遺失物取扱所で、自分のものを引き取るのに、身分証明証が必要ですといわれますが、それはこのような英語になります。
(1) I need your name and some ID.
名前と身分証明書が必要です。
some IDs だと、免許証、保険証など複数枚見せることになりますが、ここでは一つあれば十分です。ただし、会社の発行するような証明書は認めてくれないでしょう。だから「それなりの」身分証明書なのです。次の例も、some の後に名詞(単数)がきていますが、どういう意味でしょうか。
(2) Mr. Koizumi has already had some success in pushing through reforms.
小泉首相は、改革を推し進めることにすでに成功している。
改革を押し進める小泉首相は、不良債権処理、独立法人化などですでに複数の成功をおさめているわけですが、some successes ではなく some success としています。名詞(単数)を使うことで、それらの成功をひっくるめてその成功の重みが細々とした軽いものではなく、「それなりの」ものであることが伝わってきます。何個の成功をおさめたのかではなく、成功の質がそれなりの実質をともなったものであることに力点がおかれているのです。

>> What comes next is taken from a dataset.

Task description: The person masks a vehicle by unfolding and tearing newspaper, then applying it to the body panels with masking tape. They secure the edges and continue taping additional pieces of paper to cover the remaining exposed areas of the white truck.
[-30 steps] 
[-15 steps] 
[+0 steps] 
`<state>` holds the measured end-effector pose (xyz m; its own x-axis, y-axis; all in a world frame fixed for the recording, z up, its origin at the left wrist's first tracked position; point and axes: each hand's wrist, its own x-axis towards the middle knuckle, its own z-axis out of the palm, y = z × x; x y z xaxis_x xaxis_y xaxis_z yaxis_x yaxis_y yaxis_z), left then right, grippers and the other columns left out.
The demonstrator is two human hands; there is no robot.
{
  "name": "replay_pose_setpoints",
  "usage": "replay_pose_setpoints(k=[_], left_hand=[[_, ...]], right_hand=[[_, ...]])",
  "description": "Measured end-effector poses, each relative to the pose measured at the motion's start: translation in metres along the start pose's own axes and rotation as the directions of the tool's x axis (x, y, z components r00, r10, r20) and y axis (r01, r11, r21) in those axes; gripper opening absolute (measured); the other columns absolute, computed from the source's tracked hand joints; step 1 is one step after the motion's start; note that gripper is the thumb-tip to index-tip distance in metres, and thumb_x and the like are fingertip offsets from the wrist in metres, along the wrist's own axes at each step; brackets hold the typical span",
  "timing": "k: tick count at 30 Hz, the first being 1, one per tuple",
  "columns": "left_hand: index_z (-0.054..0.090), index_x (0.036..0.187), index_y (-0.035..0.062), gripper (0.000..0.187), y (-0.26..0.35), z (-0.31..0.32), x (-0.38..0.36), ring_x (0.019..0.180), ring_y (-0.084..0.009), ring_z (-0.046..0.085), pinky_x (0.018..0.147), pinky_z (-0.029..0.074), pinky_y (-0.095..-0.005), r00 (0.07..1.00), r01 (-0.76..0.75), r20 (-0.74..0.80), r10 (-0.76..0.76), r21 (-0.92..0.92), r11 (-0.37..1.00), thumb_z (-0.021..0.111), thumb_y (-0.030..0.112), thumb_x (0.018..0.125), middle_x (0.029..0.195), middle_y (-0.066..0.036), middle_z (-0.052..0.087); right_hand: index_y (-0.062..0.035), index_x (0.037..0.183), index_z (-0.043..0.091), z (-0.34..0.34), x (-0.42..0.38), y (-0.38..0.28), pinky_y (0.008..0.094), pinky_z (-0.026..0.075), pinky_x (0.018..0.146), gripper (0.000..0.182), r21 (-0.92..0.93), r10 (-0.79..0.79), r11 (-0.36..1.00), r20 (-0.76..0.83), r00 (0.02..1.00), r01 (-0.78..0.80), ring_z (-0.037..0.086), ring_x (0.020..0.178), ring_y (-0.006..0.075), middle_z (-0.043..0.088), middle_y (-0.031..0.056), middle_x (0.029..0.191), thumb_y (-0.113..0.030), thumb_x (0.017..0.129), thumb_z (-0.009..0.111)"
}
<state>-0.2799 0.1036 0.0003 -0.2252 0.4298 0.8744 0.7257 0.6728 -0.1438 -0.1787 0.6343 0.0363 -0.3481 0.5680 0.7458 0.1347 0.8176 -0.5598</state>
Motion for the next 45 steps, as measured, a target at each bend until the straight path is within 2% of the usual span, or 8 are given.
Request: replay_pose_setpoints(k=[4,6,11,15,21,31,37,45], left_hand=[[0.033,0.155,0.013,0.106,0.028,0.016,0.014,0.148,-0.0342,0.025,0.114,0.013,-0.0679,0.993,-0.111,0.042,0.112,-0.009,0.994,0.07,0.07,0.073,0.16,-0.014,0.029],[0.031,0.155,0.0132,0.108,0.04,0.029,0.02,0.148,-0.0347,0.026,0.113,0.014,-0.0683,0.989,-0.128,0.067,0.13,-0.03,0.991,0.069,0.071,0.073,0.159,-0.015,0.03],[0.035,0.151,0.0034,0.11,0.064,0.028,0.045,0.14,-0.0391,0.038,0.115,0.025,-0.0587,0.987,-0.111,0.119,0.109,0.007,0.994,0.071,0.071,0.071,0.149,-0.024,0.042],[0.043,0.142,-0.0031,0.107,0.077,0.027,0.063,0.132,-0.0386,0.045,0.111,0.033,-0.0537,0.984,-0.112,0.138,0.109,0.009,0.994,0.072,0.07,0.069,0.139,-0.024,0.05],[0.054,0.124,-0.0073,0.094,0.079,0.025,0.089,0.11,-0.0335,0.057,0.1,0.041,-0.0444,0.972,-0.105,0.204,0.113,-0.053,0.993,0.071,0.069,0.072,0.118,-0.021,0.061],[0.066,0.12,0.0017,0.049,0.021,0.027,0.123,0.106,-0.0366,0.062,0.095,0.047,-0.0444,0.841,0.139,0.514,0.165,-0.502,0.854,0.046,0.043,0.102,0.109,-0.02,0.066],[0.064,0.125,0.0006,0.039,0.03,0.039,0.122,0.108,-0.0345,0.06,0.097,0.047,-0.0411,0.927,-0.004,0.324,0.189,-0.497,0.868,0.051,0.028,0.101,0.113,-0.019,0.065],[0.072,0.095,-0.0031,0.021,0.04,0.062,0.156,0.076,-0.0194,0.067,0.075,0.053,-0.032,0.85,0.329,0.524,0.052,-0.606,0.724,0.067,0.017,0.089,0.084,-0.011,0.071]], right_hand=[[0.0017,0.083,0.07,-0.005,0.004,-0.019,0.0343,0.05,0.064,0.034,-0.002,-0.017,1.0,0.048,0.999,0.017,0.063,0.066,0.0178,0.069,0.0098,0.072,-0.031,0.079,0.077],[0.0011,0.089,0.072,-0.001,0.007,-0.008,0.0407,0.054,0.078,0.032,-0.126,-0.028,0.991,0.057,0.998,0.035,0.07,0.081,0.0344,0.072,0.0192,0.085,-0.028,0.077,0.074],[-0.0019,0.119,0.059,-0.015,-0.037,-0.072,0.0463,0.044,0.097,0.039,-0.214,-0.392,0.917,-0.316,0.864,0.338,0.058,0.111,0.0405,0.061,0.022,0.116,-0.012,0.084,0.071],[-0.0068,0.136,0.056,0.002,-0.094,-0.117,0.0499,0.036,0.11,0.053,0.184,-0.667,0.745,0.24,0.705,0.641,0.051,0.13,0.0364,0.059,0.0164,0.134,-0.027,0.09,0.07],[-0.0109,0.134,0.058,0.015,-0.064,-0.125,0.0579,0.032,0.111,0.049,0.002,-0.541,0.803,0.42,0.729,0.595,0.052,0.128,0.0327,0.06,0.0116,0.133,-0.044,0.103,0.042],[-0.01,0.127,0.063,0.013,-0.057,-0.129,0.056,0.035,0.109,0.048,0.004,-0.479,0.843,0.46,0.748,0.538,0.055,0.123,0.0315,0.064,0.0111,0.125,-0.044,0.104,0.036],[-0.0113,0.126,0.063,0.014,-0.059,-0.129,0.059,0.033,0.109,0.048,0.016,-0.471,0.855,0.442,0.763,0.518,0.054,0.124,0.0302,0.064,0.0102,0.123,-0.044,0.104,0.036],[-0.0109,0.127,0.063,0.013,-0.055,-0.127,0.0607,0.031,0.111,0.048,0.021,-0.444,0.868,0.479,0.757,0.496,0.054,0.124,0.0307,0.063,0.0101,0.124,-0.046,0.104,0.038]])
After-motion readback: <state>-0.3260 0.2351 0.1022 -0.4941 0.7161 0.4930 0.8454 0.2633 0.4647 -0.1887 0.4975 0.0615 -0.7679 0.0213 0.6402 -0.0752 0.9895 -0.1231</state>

もう一つ例を見てみましょう。お年玉をもらっている日本の子供をみて、アメリカ人は不思議に思い
(3) Is that some sort of Japanese tradition?
あれは日本の伝統なのか。
これはこの家に特別なことではなく、日本の伝統か、それも「それなりの」一般的な伝統かたずねているだけです。
かつての英和辞典には、「[some+数えられない名詞] かなりの, 相当な」と、ことわっているものがありました。someの後の名詞が数えられるかどうかよりも、むしろ単数形であることによって、名詞の内容に「それなりの」というずっしり感が伴っていると考える方がよいでしょう。
(4) I have some fear for the future of this company.
この会社の将来が心配なんだ。
会社の将来について、思いつきで、たまたま気まぐれで、心配しているのではなく、実質をともなって「それなり」に心配しているのです。